This shift not only makes it easier to get budget approval due to lower initial costs, but it also enables businesses to be more agile. Cloud platforms allow rapid scaling of resources, easy updates, and seamless integration with other tools, helping companies stay competitive without locking in large investments.

From a cash flow perspective, spreading costs monthly rather than investing heavily upfront improves financial planning and reduces risk.

Demonstrating ROI Beyond Cost Savings

While cost reduction is a primary focus of OpEx budgeting, ROI can also be measured in terms of increased revenue, improved customer satisfaction, or enhanced employee productivity.

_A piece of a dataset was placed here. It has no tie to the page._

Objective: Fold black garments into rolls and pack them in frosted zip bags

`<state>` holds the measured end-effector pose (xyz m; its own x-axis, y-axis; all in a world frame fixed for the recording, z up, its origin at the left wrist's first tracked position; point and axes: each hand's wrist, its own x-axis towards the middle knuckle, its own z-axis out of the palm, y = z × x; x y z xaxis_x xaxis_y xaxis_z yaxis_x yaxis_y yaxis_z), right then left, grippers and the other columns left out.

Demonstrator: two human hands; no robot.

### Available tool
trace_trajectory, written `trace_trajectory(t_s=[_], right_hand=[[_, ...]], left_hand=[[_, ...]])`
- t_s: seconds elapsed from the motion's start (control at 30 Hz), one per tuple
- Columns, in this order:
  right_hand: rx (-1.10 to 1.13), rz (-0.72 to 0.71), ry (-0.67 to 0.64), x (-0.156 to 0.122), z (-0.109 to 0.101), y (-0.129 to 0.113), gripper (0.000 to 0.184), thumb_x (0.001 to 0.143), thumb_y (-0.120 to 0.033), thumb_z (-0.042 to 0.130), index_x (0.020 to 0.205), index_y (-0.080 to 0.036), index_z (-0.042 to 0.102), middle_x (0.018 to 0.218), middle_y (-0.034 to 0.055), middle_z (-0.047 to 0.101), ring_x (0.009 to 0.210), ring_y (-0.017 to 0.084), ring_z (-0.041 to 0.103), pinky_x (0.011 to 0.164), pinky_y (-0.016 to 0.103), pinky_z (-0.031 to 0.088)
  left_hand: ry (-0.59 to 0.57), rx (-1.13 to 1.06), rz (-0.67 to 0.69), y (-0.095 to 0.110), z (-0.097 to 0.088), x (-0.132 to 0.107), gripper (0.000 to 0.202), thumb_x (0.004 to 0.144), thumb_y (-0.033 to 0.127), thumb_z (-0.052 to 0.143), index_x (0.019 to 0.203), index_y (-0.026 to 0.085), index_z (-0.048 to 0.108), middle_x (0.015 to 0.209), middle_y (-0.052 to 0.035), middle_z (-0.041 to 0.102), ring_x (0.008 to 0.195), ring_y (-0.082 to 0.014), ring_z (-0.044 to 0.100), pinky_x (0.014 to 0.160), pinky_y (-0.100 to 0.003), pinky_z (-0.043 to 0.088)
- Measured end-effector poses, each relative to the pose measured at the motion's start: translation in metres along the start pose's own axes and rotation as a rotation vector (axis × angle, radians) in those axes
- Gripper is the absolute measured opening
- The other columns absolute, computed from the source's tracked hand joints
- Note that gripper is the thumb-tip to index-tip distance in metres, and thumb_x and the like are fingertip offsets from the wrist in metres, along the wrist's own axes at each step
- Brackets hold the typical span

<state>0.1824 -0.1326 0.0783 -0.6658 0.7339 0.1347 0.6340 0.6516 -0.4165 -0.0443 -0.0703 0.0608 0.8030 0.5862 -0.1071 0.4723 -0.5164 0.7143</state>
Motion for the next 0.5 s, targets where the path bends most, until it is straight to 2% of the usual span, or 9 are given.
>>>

For example, investing in better sales enablement tools or marketing automation can lead to higher lead conversion and revenue growth. Similarly, streamlining internal processes can reduce employee frustration, improve retention, and drive better business outcomes.

When crafting an OpEx budget, it’s valuable to consider and quantify these less direct but equally important returns, helping decision-makers appreciate the full scope of benefits.

Overcoming Challenges in OpEx Budgeting

Despite the benefits, OpEx budgeting presents several challenges. One major hurdle is convincing leadership to approve expenses that represent an increase rather than a reduction in costs. Without clear evidence of ROI, requests for higher OpEx budgets can be met with resistance.

Additionally, operational departments viewed primarily as cost centers often struggle to justify spending beyond the bare minimum. To overcome this, departments must build strong cases connecting expenses to strategic objectives and tangible returns. Transparency and data-driven proposals are essential tools in this effort, as they reduce uncertainty and demonstrate accountability.

Communicating the Value of OpEx Investments

Effective communication is critical to successful OpEx budgeting. Presenting a well-structured proposal that clearly links expenses to company goals, demonstrates cost savings or revenue impact, and outlines risks mitigated will resonate better with decision-makers.

Visual aids such as charts, graphs, and comparative analyses can help convey complex information succinctly. Tailoring presentations to the interests and concerns of executives further increases the chances of budget approval. It’s also important to highlight how these investments can free up resources, improve workflows, and position the company for future growth, painting a compelling picture beyond mere cost.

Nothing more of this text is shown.